■ WORK ITEM
Give back exactly the lines of the data below, starting with the line that has "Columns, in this" and going on through the line that has "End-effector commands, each".

■ DATASET EXCERPT
┌────────
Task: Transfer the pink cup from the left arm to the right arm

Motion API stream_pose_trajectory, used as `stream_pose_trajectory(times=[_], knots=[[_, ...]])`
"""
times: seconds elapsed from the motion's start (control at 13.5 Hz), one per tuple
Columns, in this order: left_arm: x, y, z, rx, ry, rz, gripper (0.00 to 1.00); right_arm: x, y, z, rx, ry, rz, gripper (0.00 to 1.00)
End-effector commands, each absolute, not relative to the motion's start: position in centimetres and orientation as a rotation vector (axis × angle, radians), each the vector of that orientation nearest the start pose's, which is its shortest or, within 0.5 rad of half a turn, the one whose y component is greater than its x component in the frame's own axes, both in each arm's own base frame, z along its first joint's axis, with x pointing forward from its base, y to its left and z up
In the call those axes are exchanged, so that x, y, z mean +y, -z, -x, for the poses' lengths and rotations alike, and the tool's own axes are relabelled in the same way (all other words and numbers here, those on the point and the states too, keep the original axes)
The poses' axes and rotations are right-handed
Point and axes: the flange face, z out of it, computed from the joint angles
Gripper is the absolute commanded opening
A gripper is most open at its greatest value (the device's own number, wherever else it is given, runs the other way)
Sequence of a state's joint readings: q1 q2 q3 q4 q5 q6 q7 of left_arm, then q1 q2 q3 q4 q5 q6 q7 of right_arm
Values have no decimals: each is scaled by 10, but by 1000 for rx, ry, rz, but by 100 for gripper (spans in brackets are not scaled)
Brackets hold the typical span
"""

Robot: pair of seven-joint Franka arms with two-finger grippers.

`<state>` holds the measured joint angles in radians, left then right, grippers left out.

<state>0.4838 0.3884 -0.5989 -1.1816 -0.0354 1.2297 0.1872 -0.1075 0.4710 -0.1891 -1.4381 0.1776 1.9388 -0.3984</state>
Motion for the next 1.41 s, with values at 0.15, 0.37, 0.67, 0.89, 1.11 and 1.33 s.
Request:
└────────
■ RESPONSE BOX
Columns, in this order: left_arm: x, y, z, rx, ry, rz, gripper (0.00 to 1.00); right_arm: x, y, z, rx, ry, rz, gripper (0.00 to 1.00)
End-effector commands, each absolute, not relative to the motion's start: position in centimetres and orientation as a rotation vector (axis × angle, radians), each the vector of that orientation nearest the start pose's, which is its shortest or, within 0.5 rad of half a turn, the one whose y component is greater than its x component in the frame's own axes, both in each arm's own base frame, z along its first joint's axis, with x pointing forward from its base, y to its left and z up

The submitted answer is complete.